Exercise prompt: Each line below needs to be printed again exactly.

"""

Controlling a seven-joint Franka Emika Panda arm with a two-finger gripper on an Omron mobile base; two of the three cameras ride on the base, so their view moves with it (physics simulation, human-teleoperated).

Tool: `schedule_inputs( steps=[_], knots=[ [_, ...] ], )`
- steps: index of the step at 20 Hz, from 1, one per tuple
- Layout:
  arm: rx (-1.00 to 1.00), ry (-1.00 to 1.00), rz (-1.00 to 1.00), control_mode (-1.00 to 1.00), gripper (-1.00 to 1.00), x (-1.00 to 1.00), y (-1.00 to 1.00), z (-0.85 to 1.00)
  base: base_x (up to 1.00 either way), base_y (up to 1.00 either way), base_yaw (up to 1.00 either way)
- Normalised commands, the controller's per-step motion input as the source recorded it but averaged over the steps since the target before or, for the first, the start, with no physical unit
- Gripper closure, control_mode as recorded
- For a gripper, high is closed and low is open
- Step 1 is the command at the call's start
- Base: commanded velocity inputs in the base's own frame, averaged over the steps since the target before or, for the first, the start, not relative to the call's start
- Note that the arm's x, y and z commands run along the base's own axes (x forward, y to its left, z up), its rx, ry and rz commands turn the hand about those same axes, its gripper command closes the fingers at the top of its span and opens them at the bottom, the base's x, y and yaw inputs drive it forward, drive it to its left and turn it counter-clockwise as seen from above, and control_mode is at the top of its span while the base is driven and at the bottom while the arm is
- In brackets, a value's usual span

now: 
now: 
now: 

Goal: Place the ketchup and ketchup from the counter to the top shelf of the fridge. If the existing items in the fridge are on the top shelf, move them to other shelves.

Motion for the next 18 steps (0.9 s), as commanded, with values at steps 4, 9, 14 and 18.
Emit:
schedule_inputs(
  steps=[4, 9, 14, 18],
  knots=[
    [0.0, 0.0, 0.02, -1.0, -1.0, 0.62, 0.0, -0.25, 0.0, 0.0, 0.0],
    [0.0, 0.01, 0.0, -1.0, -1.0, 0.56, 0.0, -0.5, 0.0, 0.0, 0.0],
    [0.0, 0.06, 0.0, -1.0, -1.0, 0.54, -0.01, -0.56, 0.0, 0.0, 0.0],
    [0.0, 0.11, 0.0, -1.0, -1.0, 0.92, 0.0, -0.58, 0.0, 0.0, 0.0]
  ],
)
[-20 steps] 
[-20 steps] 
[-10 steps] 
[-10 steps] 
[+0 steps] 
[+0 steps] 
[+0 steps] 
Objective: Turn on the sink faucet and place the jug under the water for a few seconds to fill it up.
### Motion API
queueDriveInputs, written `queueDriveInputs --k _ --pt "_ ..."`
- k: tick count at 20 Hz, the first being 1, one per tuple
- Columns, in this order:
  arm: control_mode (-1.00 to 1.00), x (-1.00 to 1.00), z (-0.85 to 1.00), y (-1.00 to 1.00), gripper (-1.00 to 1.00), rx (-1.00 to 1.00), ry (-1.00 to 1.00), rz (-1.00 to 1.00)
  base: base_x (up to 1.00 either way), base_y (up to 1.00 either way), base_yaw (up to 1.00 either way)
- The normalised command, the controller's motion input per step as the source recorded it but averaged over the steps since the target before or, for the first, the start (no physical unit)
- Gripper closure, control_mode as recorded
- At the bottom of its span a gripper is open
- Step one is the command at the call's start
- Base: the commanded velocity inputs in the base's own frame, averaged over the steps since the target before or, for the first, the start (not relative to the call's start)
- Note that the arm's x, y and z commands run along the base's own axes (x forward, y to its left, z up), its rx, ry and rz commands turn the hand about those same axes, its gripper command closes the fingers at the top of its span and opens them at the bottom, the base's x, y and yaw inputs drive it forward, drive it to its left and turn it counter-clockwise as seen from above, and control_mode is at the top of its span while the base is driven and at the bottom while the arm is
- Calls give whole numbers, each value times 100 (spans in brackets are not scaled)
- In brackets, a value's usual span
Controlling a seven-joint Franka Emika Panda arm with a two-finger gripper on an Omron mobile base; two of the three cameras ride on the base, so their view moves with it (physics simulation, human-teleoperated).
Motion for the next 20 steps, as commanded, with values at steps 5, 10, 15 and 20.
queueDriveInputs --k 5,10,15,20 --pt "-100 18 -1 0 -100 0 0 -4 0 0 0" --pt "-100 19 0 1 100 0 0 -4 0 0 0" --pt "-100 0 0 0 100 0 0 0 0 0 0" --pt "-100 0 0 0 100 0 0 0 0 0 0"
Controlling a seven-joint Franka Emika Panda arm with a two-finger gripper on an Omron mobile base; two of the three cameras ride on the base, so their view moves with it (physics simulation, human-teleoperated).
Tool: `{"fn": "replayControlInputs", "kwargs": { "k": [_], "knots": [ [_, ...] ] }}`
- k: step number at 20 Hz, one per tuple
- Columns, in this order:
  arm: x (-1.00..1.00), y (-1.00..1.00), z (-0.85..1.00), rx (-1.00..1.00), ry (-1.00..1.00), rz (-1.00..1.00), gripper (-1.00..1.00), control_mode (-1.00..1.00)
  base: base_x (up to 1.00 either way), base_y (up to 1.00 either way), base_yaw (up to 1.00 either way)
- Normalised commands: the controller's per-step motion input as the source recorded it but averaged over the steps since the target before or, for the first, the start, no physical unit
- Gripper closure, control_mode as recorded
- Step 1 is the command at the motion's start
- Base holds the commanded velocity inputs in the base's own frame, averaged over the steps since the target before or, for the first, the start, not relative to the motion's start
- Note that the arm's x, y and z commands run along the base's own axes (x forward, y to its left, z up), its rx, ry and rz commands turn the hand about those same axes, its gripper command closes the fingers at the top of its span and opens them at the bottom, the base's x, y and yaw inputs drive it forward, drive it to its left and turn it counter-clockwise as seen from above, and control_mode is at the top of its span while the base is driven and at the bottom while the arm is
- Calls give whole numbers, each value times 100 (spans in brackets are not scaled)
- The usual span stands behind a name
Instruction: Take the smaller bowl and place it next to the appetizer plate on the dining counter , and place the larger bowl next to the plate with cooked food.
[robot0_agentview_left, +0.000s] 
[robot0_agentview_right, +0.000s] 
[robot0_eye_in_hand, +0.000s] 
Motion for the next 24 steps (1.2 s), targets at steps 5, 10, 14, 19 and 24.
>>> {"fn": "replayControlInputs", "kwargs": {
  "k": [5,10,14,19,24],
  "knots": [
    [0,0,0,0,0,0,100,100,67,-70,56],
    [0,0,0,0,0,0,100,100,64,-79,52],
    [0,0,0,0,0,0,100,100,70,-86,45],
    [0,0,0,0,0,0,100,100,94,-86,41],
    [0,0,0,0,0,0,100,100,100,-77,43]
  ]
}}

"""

Solution:
Controlling a seven-joint Franka Emika Panda arm with a two-finger gripper on an Omron mobile base; two of the three cameras ride on the base, so their view moves with it (physics simulation, human-teleoperated).

Tool: `schedule_inputs( steps=[_], knots=[ [_, ...] ], )`
- steps: index of the step at 20 Hz, from 1, one per tuple
- Layout:
  arm: rx (-1.00 to 1.00), ry (-1.00 to 1.00), rz (-1.00 to 1.00), control_mode (-1.00 to 1.00), gripper (-1.00 to 1.00), x (-1.00 to 1.00), y (-1.00 to 1.00), z (-0.85 to 1.00)
  base: base_x (up to 1.00 either way), base_y (up to 1.00 either way), base_yaw (up to 1.00 either way)
- Normalised commands, the controller's per-step motion input as the source recorded it but averaged over the steps since the target before or, for the first, the start, with no physical unit
- Gripper closure, control_mode as recorded
- For a gripper, high is closed and low is open
- Step 1 is the command at the call's start
- Base: commanded velocity inputs in the base's own frame, averaged over the steps since the target before or, for the first, the start, not relative to the call's start
- Note that the arm's x, y and z commands run along the base's own axes (x forward, y to its left, z up), its rx, ry and rz commands turn the hand about those same axes, its gripper command closes the fingers at the top of its span and opens them at the bottom, the base's x, y and yaw inputs drive it forward, drive it to its left and turn it counter-clockwise as seen from above, and control_mode is at the top of its span while the base is driven and at the bottom while the arm is
- In brackets, a value's usual span

now: 
now: 
now: 

Goal: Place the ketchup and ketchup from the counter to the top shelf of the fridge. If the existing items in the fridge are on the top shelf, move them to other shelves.

Motion for the next 18 steps (0.9 s), as commanded, with values at steps 4, 9, 14 and 18.
Emit:
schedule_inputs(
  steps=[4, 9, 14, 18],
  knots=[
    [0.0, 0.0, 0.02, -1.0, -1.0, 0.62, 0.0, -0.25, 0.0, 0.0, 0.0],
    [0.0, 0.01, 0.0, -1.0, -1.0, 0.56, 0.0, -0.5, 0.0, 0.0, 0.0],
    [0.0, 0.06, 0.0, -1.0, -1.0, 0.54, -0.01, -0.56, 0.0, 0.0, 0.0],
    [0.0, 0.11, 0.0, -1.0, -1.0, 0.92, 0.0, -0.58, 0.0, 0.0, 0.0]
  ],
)
[-20 steps] 
[-20 steps] 
[-10 steps] 
[-10 steps] 
[+0 steps] 
[+0 steps] 
[+0 steps] 
Objective: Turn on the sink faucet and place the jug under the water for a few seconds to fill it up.
### Motion API
queueDriveInputs, written `queueDriveInputs --k _ --pt "_ ..."`
- k: tick count at 20 Hz, the first being 1, one per tuple
- Columns, in this order:
  arm: control_mode (-1.00 to 1.00), x (-1.00 to 1.00), z (-0.85 to 1.00), y (-1.00 to 1.00), gripper (-1.00 to 1.00), rx (-1.00 to 1.00), ry (-1.00 to 1.00), rz (-1.00 to 1.00)
  base: base_x (up to 1.00 either way), base_y (up to 1.00 either way), base_yaw (up to 1.00 either way)
- The normalised command, the controller's motion input per step as the source recorded it but averaged over the steps since the target before or, for the first, the start (no physical unit)
- Gripper closure, control_mode as recorded
- At the bottom of its span a gripper is open
- Step one is the command at the call's start
- Base: the commanded velocity inputs in the base's own frame, averaged over the steps since the target before or, for the first, the start (not relative to the call's start)
- Note that the arm's x, y and z commands run along the base's own axes (x forward, y to its left, z up), its rx, ry and rz commands turn the hand about those same axes, its gripper command closes the fingers at the top of its span and opens them at the bottom, the base's x, y and yaw inputs drive it forward, drive it to its left and turn it counter-clockwise as seen from above, and control_mode is at the top of its span while the base is driven and at the bottom while the arm is
- Calls give whole numbers, each value times 100 (spans in brackets are not scaled)
- In brackets, a value's usual span
Controlling a seven-joint Franka Emika Panda arm with a two-finger gripper on an Omron mobile base; two of the three cameras ride on the base, so their view moves with it (physics simulation, human-teleoperated).
Motion for the next 20 steps, as commanded, with values at steps 5, 10, 15 and 20.
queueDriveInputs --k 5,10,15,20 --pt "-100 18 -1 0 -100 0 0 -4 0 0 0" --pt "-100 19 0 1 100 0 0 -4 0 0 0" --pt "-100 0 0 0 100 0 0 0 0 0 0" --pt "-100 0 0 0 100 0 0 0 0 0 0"
Controlling a seven-joint Franka Emika Panda arm with a two-finger gripper on an Omron mobile base; two of the three cameras ride on the base, so their view moves with it (physics simulation, human-teleoperated).
Tool: `{"fn": "replayControlInputs", "kwargs": { "k": [_], "knots": [ [_, ...] ] }}`
- k: step number at 20 Hz, one per tuple
- Columns, in this order:
  arm: x (-1.00..1.00), y (-1.00..1.00), z (-0.85..1.00), rx (-1.00..1.00), ry (-1.00..1.00), rz (-1.00..1.00), gripper (-1.00..1.00), control_mode (-1.00..1.00)
  base: base_x (up to 1.00 either way), base_y (up to 1.00 either way), base_yaw (up to 1.00 either way)
- Normalised commands: the controller's per-step motion input as the source recorded it but averaged over the steps since the target before or, for the first, the start, no physical unit
- Gripper closure, control_mode as recorded
- Step 1 is the command at the motion's start
- Base holds the commanded velocity inputs in the base's own frame, averaged over the steps since the target before or, for the first, the start, not relative to the motion's start
- Note that the arm's x, y and z commands run along the base's own axes (x forward, y to its left, z up), its rx, ry and rz commands turn the hand about those same axes, its gripper command closes the fingers at the top of its span and opens them at the bottom, the base's x, y and yaw inputs drive it forward, drive it to its left and turn it counter-clockwise as seen from above, and control_mode is at the top of its span while the base is driven and at the bottom while the arm is
- Calls give whole numbers, each value times 100 (spans in brackets are not scaled)
- The usual span stands behind a name
Instruction: Take the smaller bowl and place it next to the appetizer plate on the dining counter , and place the larger bowl next to the plate with cooked food.
[robot0_agentview_left, +0.000s] 
[robot0_agentview_right, +0.000s] 
[robot0_eye_in_hand, +0.000s] 
Motion for the next 24 steps (1.2 s), targets at steps 5, 10, 14, 19 and 24.
>>> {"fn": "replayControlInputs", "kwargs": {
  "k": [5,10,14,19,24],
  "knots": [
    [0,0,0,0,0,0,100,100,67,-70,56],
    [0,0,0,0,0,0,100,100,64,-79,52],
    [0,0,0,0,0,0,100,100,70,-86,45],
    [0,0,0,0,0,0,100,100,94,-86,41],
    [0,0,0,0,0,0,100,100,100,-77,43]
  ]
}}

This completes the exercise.